Work order: Only the pictures are to be dropped; return all other data below exactly.

Given data:

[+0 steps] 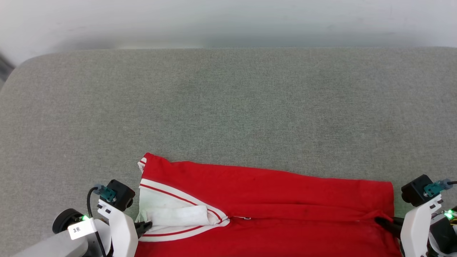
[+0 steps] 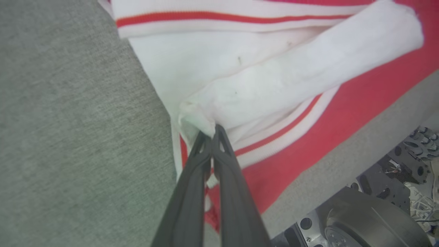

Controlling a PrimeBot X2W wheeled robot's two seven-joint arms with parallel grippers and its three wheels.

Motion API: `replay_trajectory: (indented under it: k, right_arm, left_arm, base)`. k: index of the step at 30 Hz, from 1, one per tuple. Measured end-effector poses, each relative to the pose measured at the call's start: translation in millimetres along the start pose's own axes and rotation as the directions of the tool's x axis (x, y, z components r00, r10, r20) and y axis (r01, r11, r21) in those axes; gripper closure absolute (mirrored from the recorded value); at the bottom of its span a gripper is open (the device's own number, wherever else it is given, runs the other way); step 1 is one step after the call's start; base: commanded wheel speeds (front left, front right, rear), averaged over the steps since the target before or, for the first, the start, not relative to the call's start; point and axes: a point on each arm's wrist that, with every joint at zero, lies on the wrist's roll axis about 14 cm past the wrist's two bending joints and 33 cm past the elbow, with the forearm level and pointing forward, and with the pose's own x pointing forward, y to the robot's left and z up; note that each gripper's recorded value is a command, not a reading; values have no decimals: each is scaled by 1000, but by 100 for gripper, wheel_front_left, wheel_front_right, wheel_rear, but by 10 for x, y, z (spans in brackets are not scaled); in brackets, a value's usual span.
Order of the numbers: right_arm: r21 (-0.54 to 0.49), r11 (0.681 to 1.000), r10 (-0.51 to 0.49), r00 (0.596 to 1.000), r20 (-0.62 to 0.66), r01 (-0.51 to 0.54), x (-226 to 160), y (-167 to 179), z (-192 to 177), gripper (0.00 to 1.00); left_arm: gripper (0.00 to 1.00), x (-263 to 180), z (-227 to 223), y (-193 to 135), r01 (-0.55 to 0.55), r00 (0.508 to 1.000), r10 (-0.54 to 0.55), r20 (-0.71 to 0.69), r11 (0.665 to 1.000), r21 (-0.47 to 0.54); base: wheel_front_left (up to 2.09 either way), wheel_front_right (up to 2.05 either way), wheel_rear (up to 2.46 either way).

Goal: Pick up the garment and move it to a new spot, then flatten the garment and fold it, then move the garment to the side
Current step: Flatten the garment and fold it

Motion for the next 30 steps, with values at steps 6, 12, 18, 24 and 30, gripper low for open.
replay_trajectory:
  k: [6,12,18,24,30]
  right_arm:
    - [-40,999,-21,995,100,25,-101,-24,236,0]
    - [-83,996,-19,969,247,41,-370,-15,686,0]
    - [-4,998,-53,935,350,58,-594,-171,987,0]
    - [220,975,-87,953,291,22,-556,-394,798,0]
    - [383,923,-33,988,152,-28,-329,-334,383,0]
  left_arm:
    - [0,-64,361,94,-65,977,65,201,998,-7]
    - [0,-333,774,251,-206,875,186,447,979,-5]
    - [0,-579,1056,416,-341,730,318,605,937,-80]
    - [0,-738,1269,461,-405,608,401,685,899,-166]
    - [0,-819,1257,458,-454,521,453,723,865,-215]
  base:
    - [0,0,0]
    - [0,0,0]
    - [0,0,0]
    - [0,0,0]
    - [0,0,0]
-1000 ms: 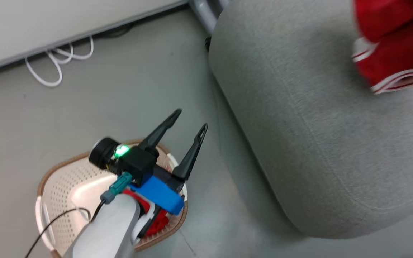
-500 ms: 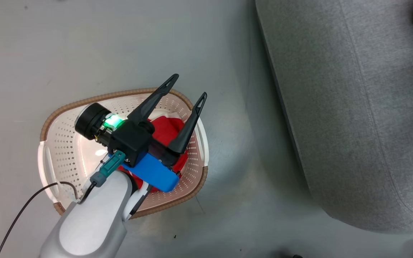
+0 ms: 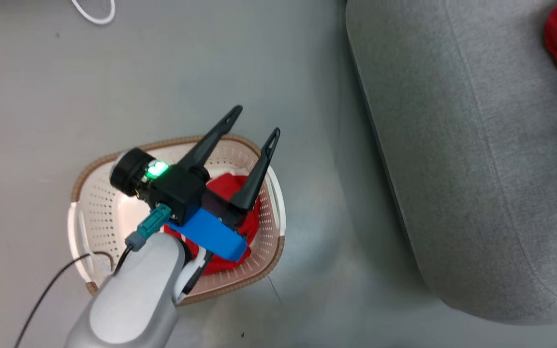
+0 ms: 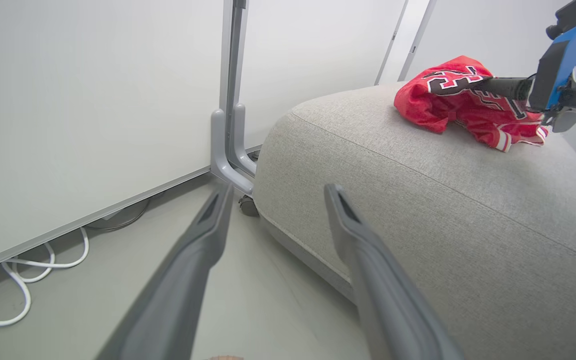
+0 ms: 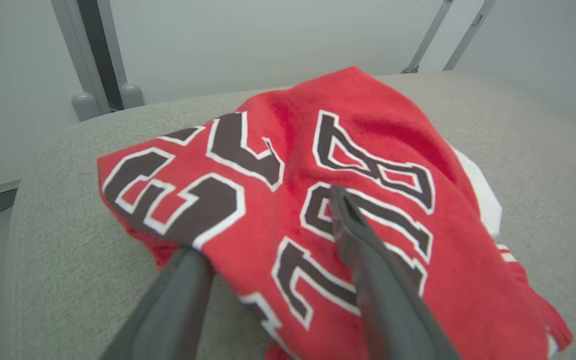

Output for this task:
[+0 steps] 
[+0 steps] 

Controlling a PrimeBot X2W wheeled robot's two seven-joint arms with parallel grippers and its three wheels.

Motion API: `replay_trajectory: (indented under it: k, right_arm, left_arm, base)`. k: index of the step at 30 Hz, from 1, one per tuple. Measured end-effector poses, each relative to the pose measured at the call's start: translation in millimetres along the start pose's own axes and rotation as the directions of the tool's x axis (x, y, z components r00, r10, r20) and y axis (r01, r11, r21) in those axes; gripper closure absolute (mirrored from the recorded value); at the bottom of its span a gripper is open (the device's own number, wherever else it is given, runs the other way); step 1 is one step after the call's start; base: commanded wheel speeds (front left, front right, rear), averaged over the steps since the target before or, for the first, the start, not relative to the call's start; point and axes: a point on each arm's wrist that, with every joint at zero, lies on the wrist's roll axis about 14 cm past the wrist's two bending joints and 33 cm past the elbow, with the forearm level and pointing forward, and with the pose's own x pointing forward, y to the robot's left and z up; note that each gripper's recorded value is a command, not a reading; values have no decimals: each is scaled by 1000, but by 100 for gripper, wheel_front_left, wheel_front_right, wheel_rear, but by 10 for x, y, z (spans in brackets are not scaled); in brackets, a value's usual span.
Order of the numbers: right_arm: r21 (-0.54 to 0.49), r11 (0.681 to 1.000), r10 (-0.51 to 0.49), r00 (0.596 to 1.000), r20 (-0.62 to 0.66), r01 (-0.51 to 0.54), x (-226 to 160), y (-167 to 179), z (-192 to 177), gripper (0.00 to 1.00); left_arm: gripper (0.00 to 1.00), x (-263 to 180), z (-227 to 223), y (-193 to 135), r01 (-0.55 to 0.55), r00 (0.508 to 1.000), r10 (-0.54 to 0.55), r20 (-0.71 to 0.69), r11 (0.665 to 1.000), r21 (-0.47 to 0.54); base: wheel_front_left (up to 2.09 either way), wheel_front_right (up to 2.05 either way), wheel_rear (up to 2.46 either way).

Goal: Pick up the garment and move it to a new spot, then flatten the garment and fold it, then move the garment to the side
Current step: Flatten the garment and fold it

Motion for the next 30 steps, with values at steps 6, 12, 18, 24 and 30, gripper low for open.
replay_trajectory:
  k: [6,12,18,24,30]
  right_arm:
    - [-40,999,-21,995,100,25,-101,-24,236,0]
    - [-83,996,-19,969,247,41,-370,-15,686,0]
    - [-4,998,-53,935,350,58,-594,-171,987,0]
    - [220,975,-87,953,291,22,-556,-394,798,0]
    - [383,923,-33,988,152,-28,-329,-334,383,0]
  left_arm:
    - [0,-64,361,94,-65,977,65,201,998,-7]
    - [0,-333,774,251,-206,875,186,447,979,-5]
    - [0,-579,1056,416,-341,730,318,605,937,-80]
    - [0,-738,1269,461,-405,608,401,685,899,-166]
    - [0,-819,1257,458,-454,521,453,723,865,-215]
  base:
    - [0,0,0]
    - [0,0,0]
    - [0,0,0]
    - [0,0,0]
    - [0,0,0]
-1000 ms: 
-500 ms: 
+0 ms: 
+0 ms: 
+0 ms: 

Work on the exercise is now finished.